%%

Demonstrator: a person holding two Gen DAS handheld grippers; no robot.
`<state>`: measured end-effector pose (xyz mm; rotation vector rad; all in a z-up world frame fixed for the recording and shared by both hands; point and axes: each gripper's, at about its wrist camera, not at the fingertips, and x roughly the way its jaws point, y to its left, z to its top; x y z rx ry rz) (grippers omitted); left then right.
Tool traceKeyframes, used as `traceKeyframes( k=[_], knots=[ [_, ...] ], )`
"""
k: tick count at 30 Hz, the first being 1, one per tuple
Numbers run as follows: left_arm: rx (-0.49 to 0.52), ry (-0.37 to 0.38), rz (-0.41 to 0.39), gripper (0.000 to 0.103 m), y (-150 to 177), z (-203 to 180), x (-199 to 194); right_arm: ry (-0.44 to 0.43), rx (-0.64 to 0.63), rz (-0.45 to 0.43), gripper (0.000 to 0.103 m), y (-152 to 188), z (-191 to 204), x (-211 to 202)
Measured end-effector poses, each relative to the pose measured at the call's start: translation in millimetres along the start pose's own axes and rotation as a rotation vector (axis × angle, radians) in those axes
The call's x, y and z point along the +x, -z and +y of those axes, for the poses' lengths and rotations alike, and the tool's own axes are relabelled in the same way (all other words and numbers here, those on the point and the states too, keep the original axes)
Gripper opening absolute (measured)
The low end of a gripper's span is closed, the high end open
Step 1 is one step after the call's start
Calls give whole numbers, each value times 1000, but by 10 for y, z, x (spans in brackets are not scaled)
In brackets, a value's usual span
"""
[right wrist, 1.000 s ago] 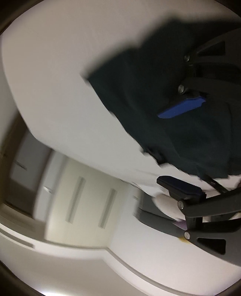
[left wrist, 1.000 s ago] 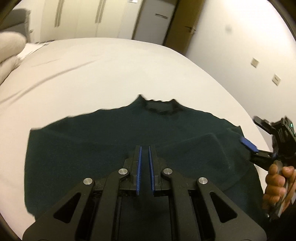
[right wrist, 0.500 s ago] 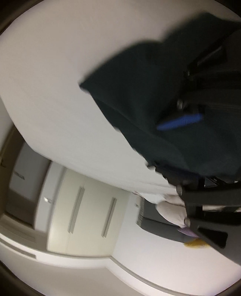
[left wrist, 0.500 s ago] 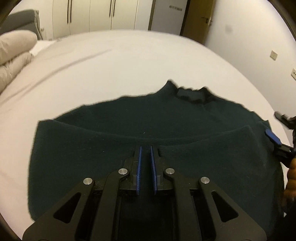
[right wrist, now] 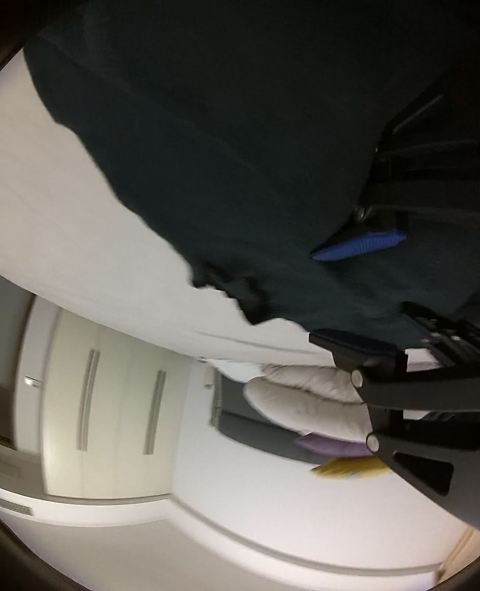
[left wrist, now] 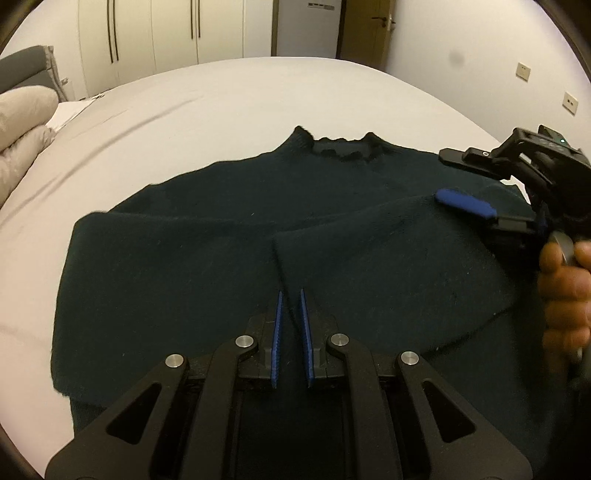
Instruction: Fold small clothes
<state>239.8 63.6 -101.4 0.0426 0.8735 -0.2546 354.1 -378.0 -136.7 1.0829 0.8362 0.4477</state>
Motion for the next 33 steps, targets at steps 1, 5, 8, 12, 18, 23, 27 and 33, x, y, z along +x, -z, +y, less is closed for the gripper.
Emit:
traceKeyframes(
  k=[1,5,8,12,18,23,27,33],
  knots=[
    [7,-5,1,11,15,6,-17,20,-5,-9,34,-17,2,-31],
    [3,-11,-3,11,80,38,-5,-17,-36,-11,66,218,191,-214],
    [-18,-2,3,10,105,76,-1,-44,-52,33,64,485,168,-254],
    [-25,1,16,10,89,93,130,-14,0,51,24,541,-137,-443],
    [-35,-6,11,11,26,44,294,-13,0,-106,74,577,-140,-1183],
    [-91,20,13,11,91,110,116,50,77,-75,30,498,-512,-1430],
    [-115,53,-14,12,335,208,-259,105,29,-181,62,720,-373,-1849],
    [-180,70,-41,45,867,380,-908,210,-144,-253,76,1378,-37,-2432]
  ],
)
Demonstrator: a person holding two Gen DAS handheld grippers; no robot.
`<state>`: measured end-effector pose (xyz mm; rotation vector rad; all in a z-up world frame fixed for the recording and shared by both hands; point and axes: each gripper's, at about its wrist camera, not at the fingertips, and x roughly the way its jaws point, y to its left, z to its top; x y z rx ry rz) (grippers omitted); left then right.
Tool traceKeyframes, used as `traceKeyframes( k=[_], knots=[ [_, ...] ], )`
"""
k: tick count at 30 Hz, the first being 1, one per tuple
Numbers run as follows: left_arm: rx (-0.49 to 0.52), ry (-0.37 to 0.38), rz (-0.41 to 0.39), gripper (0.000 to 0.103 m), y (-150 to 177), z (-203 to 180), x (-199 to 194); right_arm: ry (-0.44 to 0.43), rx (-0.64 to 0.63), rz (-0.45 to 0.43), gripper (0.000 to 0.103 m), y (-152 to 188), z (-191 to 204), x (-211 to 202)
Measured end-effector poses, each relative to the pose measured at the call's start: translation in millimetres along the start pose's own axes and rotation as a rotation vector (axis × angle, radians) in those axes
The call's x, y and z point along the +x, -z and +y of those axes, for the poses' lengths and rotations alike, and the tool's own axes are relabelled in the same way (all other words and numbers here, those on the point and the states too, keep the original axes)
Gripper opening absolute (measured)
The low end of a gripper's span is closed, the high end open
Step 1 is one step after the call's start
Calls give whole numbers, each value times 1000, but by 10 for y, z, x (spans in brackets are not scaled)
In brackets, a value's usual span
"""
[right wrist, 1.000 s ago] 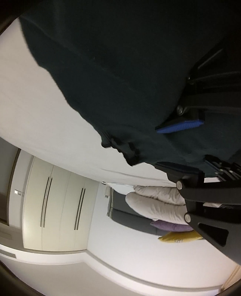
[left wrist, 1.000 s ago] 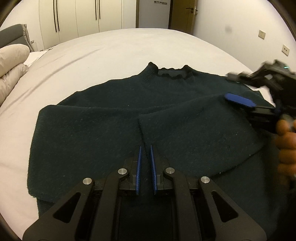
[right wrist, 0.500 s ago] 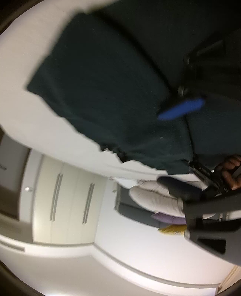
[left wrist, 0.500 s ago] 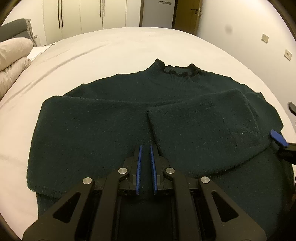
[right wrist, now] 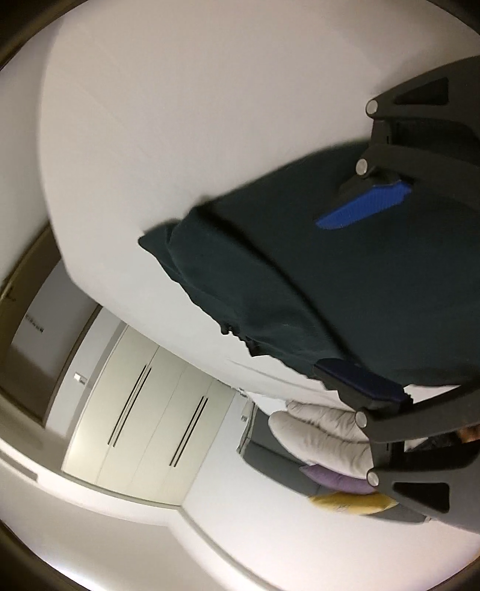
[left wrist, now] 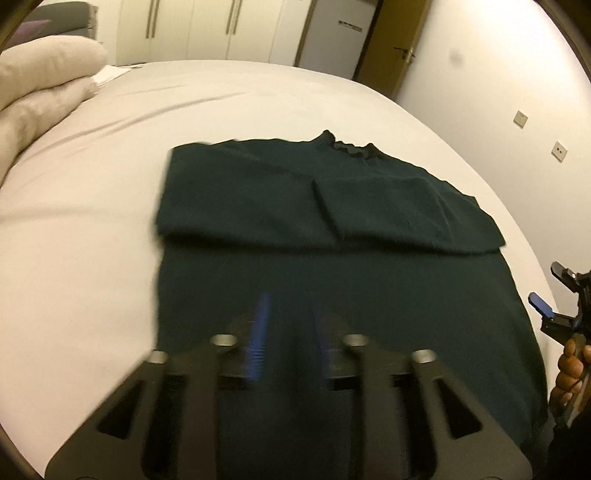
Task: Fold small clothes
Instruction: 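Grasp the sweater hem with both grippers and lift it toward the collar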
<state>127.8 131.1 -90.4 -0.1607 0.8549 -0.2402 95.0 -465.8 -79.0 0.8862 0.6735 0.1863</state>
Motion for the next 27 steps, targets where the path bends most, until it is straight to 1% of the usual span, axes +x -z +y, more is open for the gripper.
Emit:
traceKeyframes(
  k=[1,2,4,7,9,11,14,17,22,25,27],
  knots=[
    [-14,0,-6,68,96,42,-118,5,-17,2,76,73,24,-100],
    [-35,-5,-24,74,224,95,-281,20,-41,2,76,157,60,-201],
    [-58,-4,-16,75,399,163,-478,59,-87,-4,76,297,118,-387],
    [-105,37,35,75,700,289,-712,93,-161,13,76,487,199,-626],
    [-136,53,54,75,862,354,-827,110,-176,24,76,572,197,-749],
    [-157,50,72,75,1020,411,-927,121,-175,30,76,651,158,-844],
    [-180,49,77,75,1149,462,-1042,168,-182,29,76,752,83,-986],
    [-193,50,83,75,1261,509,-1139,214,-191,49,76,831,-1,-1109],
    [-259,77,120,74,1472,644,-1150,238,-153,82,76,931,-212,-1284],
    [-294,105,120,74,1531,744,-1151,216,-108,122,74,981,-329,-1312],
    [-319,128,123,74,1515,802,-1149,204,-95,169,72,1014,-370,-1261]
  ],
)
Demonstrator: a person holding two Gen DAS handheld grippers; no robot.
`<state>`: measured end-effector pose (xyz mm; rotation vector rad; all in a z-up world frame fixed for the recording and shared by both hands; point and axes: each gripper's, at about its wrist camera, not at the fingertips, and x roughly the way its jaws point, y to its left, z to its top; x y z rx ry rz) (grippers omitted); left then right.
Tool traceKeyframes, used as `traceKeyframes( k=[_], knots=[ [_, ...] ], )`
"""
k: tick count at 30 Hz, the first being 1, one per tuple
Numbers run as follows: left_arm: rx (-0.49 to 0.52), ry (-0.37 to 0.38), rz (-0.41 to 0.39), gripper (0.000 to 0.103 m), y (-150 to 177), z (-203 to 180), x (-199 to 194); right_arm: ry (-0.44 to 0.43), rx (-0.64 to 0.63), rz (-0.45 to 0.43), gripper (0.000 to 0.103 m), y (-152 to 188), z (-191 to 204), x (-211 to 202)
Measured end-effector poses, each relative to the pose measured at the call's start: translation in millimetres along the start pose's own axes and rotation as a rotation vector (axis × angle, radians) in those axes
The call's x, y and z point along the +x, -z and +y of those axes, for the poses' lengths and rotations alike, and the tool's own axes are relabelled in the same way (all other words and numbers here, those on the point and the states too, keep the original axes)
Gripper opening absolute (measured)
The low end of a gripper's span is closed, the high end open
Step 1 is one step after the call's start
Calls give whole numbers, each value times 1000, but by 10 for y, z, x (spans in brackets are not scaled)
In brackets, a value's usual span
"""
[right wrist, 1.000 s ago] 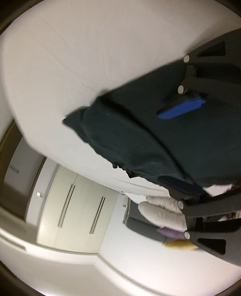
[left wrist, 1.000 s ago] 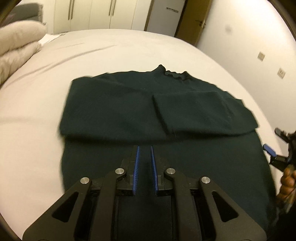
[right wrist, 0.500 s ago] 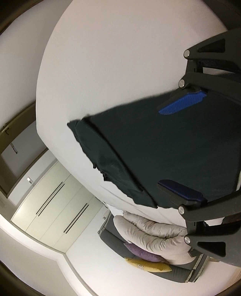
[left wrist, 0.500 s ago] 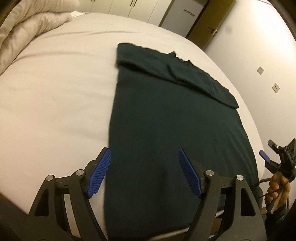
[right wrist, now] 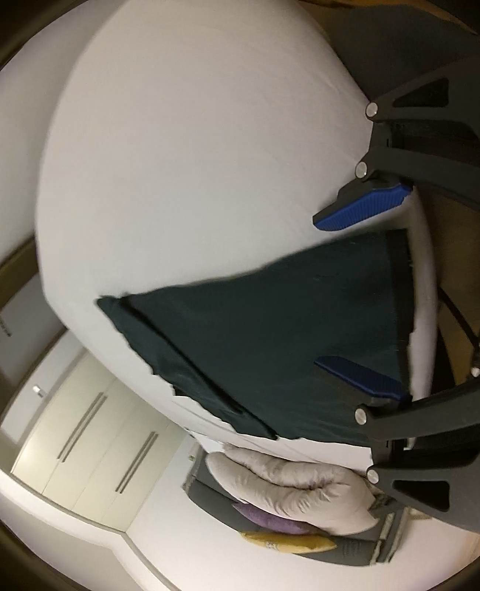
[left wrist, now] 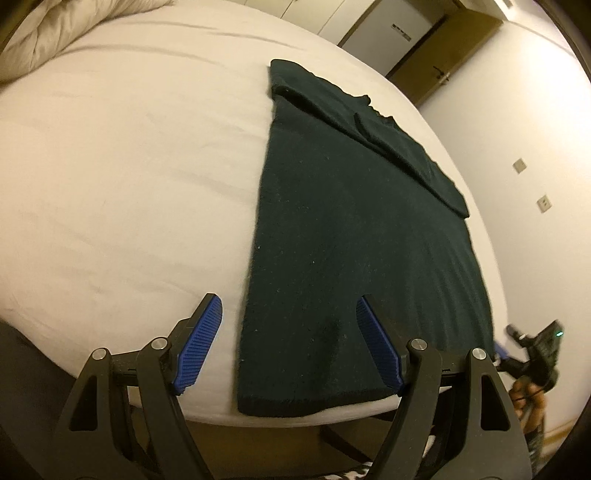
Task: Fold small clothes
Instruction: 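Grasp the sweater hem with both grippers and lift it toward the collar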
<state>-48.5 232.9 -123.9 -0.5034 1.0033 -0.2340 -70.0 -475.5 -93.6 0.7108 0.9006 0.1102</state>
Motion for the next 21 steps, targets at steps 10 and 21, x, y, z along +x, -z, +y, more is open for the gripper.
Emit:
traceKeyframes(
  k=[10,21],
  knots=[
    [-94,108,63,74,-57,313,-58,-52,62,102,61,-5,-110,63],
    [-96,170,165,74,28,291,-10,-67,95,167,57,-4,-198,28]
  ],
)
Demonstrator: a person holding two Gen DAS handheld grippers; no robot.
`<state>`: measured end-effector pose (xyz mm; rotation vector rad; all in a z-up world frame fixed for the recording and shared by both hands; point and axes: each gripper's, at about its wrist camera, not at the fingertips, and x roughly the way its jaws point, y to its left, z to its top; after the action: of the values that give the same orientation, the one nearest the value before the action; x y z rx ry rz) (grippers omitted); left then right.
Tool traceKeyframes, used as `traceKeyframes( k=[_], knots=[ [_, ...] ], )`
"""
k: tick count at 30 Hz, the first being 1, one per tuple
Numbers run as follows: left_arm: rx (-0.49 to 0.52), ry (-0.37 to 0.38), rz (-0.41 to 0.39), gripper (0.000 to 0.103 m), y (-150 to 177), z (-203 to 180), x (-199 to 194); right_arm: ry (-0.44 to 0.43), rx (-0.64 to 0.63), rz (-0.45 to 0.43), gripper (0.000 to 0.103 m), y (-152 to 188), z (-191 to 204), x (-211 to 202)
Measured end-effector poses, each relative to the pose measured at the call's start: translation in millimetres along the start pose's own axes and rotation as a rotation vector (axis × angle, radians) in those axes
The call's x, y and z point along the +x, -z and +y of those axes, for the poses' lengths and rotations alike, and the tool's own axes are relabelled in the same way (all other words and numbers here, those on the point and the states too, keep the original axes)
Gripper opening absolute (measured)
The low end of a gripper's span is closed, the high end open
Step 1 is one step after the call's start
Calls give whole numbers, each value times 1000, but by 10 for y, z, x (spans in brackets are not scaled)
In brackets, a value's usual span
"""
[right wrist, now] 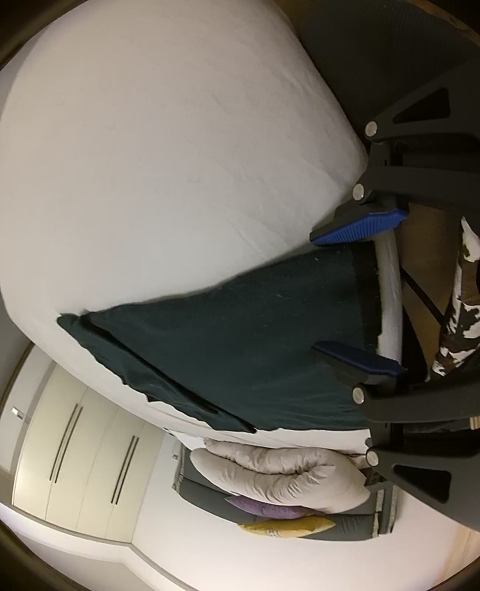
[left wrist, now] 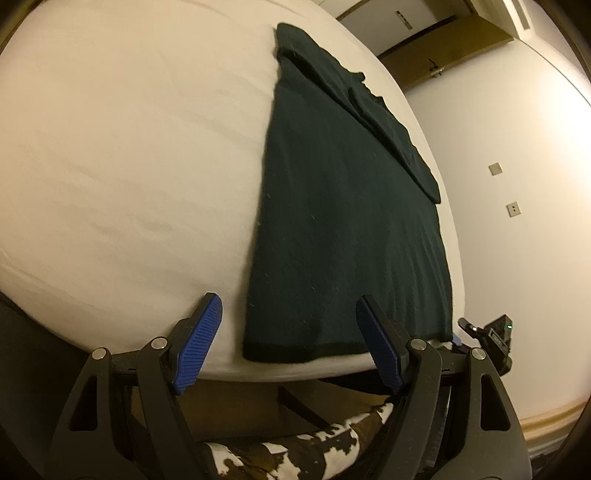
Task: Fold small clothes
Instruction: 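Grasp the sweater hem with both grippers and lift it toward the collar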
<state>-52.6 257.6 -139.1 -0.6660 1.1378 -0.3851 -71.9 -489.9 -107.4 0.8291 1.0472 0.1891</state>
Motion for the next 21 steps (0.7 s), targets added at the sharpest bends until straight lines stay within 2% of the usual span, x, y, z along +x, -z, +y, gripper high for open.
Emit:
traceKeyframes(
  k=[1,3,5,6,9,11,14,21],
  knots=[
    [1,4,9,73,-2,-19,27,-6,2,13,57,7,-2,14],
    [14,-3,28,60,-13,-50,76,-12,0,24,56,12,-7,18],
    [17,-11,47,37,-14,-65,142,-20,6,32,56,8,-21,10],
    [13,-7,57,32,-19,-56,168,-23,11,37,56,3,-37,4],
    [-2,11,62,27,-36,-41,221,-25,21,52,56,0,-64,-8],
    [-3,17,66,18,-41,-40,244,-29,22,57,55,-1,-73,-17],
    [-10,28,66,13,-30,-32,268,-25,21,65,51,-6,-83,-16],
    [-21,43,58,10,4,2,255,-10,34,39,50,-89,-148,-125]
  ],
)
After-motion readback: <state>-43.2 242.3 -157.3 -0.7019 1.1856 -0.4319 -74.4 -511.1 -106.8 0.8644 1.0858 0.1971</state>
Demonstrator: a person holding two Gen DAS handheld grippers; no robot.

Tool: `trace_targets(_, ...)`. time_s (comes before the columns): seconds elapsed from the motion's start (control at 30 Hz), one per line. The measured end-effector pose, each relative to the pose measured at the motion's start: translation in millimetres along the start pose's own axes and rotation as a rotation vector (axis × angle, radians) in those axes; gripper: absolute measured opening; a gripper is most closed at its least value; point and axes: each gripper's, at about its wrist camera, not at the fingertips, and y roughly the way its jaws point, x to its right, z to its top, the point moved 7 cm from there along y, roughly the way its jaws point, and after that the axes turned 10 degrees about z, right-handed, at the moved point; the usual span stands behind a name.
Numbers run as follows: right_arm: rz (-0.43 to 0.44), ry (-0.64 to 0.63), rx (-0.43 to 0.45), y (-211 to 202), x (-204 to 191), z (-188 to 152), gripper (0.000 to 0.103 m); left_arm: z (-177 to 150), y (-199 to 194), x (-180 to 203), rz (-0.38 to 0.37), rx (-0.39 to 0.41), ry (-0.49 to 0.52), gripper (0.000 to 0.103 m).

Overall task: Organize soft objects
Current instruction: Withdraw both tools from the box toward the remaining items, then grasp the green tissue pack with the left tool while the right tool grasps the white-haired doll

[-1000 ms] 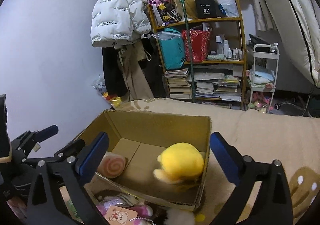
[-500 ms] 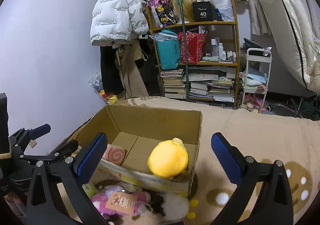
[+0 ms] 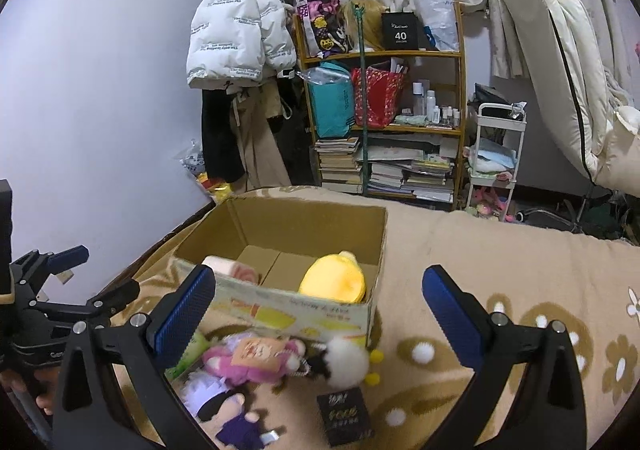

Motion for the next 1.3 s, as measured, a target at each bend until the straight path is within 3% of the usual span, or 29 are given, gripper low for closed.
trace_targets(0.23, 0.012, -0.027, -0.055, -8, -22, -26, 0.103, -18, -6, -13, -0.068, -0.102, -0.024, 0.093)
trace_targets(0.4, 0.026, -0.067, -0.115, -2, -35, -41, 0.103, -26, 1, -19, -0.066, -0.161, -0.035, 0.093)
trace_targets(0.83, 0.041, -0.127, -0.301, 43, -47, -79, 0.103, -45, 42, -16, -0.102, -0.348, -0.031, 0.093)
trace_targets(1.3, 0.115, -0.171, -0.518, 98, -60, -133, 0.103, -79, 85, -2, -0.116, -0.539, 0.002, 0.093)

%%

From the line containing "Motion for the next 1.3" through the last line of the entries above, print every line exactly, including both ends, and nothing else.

- _Your solution_:
Motion for the next 1.3 s, as measured, a target at each bend until the straight path is within 3% of the usual span, or 29 are given, gripper low for closed.
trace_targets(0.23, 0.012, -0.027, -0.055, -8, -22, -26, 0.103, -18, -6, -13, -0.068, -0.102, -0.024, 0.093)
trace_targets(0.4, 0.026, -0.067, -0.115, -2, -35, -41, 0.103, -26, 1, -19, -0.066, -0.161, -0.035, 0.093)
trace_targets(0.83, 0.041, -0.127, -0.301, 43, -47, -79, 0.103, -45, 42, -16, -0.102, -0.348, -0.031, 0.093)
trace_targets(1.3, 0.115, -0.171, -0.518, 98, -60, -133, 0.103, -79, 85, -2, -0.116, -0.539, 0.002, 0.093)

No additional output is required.